Exercise instructions:
All that is needed is a count of the lines in this data that contain the word "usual".
── Dataset content
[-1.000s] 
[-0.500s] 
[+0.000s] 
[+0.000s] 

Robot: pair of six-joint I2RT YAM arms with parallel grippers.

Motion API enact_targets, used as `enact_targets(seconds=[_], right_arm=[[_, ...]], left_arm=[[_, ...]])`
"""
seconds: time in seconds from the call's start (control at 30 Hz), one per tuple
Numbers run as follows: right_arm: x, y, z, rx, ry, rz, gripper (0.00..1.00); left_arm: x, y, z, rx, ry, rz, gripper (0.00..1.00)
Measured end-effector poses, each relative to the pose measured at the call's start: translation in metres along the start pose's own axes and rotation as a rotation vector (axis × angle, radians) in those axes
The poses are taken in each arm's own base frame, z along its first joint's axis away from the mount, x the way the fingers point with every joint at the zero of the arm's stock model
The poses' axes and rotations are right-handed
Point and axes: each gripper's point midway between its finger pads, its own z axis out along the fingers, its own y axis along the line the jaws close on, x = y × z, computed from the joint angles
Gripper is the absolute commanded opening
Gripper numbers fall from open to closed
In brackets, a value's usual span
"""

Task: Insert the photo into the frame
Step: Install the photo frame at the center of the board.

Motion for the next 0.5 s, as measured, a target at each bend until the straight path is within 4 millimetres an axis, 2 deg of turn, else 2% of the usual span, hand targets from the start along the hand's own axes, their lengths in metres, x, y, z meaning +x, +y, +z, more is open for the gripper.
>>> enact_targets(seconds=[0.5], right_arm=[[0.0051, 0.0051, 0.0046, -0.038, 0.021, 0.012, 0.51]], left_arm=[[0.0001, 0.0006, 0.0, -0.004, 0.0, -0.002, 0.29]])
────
Answer area:
2